Confere a entrevista do MaisPB com o autor e fique sabendo de milhares de coisas sobre os irmãos Kleiton & Kledir.
MaisPB – Você nos contou que nunca tirou da cabeça a ideia de escrever a biografia de Kleton & Kledir. Vamos começar por esse tempo?
Emílio Pacheco – Eu sempre sonhei em escrever livros sobre assuntos de meu interesse e nunca desisti desse sonho, mas os primeiros rumos que dei à minha vida não seguiam nessa direção. Comecei a faculdade de Jornalismo aos 25 anos. Com dois trancamentos de matrícula no meio, formei-me aos 32. Comecei a escrever para o International Magazine, jornal de música editado no Rio de Janeiro e distribuído nas principais capitais do país, aos 34. Como não abri mão de meu emprego de bancário, foi só depois da aposentadoria que consegui realmente ter tempo de escrever um livro. Pelo menos do jeito que eu gostaria. Eu tinha muitos projetos na cabeça, mas três, especificamente, eram os que eu mais almejava. Dois deles, outros fizeram muito melhor do que eu faria. Lucio Haeser escreveu sobre a Rádio Continental de Porto Alegre. Saiu em 2007 o livro “Continental, a Rádio Rebelde de Roberto Marinho”. Henrique Mann organizou uma enciclopédia da música do Rio Grande do Sul, em um volume, intitulada “O Som do Sul”. Esses eram livros que eu pensava em escrever, sem saber que já tinha gente fazendo. O terceiro que eu queria fazer era justamente a biografia de Kleiton & Kledir. Então é um sonho de uma vida que estou realizando agora.

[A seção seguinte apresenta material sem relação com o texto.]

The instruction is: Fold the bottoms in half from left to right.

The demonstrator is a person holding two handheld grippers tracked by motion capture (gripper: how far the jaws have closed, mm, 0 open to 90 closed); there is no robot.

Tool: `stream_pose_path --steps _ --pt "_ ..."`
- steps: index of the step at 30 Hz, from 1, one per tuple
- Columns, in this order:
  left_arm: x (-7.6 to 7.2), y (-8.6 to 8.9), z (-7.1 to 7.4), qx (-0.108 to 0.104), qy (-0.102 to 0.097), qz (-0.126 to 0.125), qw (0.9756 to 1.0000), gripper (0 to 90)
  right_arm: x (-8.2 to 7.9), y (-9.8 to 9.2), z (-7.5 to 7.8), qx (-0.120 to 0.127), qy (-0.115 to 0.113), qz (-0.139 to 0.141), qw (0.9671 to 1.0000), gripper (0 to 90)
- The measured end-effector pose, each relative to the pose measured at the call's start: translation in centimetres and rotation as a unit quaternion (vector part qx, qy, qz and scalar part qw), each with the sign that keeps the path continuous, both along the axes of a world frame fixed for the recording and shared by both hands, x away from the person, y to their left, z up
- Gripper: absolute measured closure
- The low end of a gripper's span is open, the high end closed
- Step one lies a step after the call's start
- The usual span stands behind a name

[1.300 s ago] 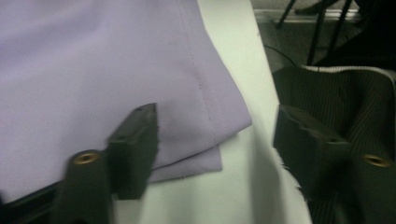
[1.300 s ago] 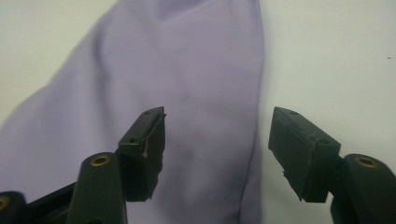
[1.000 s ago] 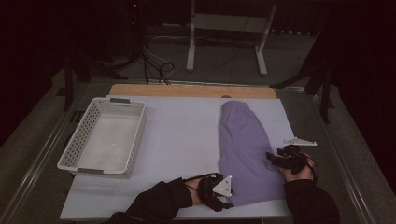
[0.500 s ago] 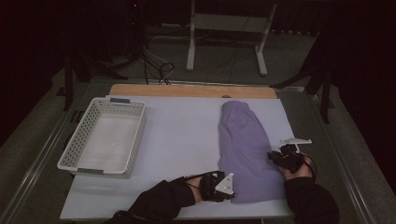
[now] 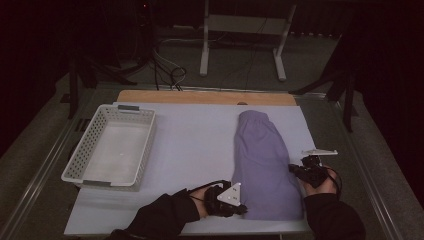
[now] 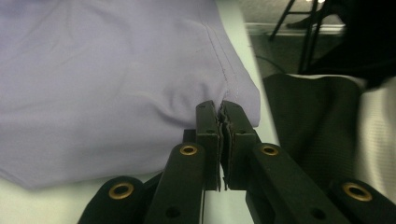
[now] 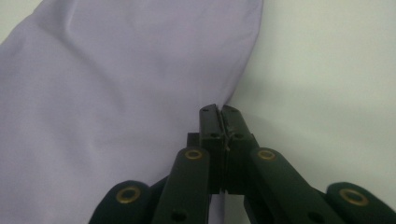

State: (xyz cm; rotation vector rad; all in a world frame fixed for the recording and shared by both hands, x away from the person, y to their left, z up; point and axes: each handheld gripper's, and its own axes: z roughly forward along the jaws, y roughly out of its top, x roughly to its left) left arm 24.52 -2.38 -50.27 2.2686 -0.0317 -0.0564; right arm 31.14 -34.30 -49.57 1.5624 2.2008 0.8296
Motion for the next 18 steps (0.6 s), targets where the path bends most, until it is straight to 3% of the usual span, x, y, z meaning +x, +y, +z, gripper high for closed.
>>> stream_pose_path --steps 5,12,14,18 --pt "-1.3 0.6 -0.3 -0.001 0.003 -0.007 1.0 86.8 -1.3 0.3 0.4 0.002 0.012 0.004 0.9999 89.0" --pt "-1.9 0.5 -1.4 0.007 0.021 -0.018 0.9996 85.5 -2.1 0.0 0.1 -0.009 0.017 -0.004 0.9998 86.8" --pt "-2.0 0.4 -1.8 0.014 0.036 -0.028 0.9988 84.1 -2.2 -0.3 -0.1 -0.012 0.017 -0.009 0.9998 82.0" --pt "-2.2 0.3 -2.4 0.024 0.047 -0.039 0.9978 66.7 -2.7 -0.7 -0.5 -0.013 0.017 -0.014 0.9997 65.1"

MaisPB – Você teve que ficar uma temporada fora de Porto Alegre, para buscar mais e mais informações?
Emílio Pacheco – Não foi exatamente uma temporada. Fiquei dois fins de semana na casa de um casal amigo na Praia do Laranjal, em Pelotas, examinando um enorme acervo de recortes, jornais, revistas, programas de shows, programas de festivais e releases que vinham sendo guardados por Dona Dalva, a mãe de Kleiton e Kledir, desde antes da fama dos filhos. Foram anos de pesquisa que me foram entregues de bandeja, sem os quais eu não teria conseguido escrever um livro com tantas informações em tão curto prazo. Quem separou esse material para mim foi a sobrinha de Kleiton e Kledir, Chris Ramil, a pedido dos tios. E o casal que me hospedou, Márcio Marcos Vieira Ferreira e Cristina Carriconde, me prestou toda a assessoria, buscando e levando o material na casa de Dona Dalva, sem contar café da manhã e demais refeições. Foi uma colaboração inestimável que jamais terei como retribuir.

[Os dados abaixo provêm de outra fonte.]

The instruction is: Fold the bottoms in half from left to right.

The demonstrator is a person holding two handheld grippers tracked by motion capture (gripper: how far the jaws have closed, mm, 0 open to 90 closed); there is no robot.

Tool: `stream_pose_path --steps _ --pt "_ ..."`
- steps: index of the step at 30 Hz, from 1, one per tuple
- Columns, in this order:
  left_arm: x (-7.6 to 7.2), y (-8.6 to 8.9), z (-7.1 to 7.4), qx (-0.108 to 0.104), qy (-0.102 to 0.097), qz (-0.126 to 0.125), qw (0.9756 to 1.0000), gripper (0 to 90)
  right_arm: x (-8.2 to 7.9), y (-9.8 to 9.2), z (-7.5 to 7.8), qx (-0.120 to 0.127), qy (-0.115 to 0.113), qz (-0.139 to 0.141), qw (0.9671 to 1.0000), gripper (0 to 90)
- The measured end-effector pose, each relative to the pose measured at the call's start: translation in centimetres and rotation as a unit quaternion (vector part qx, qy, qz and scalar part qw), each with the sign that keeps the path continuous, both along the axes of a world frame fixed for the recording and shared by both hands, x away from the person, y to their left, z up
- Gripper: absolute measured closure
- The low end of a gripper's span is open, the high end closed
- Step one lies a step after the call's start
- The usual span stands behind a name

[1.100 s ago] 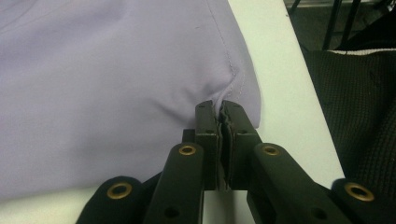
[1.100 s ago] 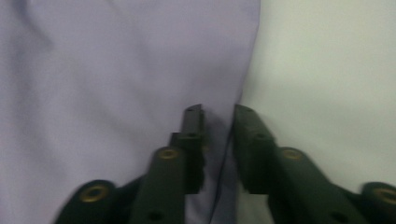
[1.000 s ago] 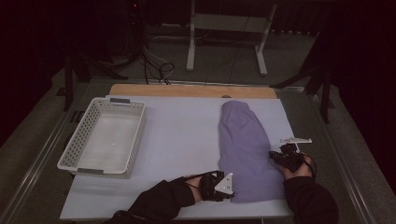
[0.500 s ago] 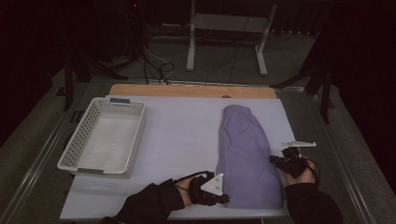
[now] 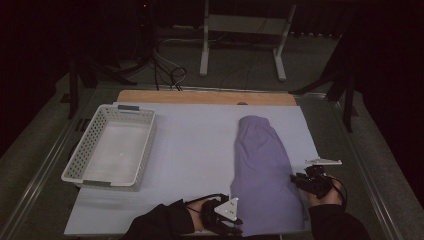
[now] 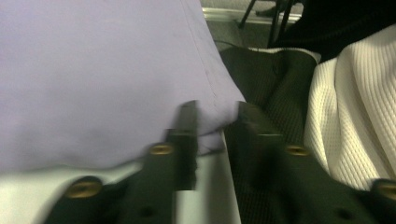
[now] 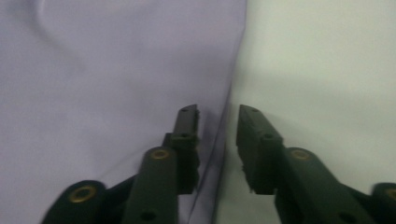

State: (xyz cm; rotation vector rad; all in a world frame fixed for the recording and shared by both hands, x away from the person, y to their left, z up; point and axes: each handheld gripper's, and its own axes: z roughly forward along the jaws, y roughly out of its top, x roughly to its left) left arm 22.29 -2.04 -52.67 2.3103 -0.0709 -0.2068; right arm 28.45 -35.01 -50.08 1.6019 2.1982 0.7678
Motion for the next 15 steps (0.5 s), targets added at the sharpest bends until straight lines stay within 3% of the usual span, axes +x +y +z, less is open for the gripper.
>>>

MaisPB – Além de ser uma biografia, seu livro traz informações diversas, sobres os discos, as canções, um estudo que lembra grandes reportagens. Era assim que você imaginava seu livro?

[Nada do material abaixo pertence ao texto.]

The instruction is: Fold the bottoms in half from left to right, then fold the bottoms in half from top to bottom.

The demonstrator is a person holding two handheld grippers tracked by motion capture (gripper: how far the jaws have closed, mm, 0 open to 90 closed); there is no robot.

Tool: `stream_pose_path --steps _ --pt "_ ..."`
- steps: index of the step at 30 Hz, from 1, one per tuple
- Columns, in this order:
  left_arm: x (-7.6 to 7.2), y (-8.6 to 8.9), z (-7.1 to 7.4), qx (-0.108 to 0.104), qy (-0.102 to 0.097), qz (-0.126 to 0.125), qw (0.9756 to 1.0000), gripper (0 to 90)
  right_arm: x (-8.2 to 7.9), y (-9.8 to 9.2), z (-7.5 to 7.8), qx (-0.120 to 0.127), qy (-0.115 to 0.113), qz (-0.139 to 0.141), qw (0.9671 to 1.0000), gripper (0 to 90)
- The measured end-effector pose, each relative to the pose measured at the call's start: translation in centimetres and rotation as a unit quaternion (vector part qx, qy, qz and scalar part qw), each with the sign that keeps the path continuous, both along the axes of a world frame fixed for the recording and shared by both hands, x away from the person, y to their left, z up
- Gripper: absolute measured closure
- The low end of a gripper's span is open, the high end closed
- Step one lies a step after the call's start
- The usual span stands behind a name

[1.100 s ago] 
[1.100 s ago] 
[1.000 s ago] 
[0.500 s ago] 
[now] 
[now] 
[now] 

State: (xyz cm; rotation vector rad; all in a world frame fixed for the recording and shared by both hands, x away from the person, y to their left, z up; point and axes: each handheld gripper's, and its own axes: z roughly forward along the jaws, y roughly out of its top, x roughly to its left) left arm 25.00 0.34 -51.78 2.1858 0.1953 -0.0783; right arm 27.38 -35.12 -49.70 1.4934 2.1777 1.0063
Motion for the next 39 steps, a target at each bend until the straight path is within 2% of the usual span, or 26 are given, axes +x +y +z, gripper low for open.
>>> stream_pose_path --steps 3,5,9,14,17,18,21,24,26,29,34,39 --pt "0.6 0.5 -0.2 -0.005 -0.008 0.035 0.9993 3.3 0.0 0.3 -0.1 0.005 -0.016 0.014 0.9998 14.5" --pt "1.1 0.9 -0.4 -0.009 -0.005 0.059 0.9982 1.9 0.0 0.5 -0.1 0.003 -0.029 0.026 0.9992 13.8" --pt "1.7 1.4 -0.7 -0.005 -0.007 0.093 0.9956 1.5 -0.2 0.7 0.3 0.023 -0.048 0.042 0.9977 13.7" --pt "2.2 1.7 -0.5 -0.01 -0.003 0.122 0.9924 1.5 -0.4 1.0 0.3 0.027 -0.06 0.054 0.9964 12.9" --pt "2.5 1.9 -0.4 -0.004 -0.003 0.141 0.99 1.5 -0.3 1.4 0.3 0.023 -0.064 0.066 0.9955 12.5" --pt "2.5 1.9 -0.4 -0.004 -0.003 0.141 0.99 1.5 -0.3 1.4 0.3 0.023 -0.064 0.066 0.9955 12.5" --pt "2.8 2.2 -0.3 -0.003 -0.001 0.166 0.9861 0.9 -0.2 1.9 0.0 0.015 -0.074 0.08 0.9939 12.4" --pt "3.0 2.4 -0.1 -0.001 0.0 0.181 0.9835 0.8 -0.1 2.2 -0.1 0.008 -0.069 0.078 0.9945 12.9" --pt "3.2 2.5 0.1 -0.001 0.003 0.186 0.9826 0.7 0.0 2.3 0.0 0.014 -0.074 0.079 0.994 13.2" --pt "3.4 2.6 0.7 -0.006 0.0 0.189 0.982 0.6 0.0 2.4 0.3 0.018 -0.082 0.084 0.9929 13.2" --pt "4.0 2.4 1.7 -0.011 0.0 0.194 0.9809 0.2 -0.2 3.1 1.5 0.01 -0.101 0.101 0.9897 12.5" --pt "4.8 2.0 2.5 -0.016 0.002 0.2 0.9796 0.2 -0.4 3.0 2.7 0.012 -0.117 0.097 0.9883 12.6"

Emílio Pacheco – Era exatamente assim. Eu comecei a preparar o livro com uma ideia muito clara de onde queria chegar. Claro que o texto final foi sendo escrito de acordo com as informações que chegavam até mim, mas eu queria fazer algo bem detalhado. Tanto que, de cara, falei que imaginava que a biografia poderia chegar a 400 páginas. Eu não teria como garantir que teria exatamente esse tamanho, mas foi a forma que achei de dizer que pretendia fazer algo de fôlego. No fim, com todos os anexos, chegamos a 394 páginas! Faltou pouco para a quantidade originalmente estimada!
MaisPB – Você se coloca no papel de fã, em alguns momentos do livro. Isso contribuiu para o impacto da obra?
Emílio Pacheco – Eu sou um ávido leitor de biografias de meus ídolos da música e acho que as melhores são as escritas por fãs. Mas não quaisquer fãs, obviamente. Fãs com conhecimento e senso crítico, que não vão ficar só elogiando incondicionalmente os ídolos. Um não-fã pode fazer um bom trabalho de pesquisa e produzir um texto bastante informativo, mas o fã já tem um conhecimento acumulado que pode ser bem aproveitado no livro. Eu geralmente noto quando uma biografia foi escrita por alguém que já conhecia o trabalho do biografado ou quando foi feita por um neófito. Eu torço pelo sucesso do livro e acho que minha abordagem de “fã pesquisador” pode ajudar bastante.
MaisPB – Escrever biografia de pessoas vivas, me parece mais complicado. Estou certo?
Emílio Pacheco –Não quando os biografados colaboram, como foi o caso aqui. Há quem tenha preconceito contra biografias autorizadas. Mas ter Kleiton & Kledir à minha disposição para responder a longos questionários que eu enviava à medida que avançava na cronologia foi maravilhoso. Confusões de memória podem acontecer, mas aí eu tinha minhas pesquisas para tirar a dúvida. Além, é claro, de minhas próprias lembranças de fã. Enfim, como eu já disse outras vezes, os depoimentos exclusivos de Kleiton & Kledir são o grande diferencial dessa biografia. Eles me ajudaram a escrever o livro.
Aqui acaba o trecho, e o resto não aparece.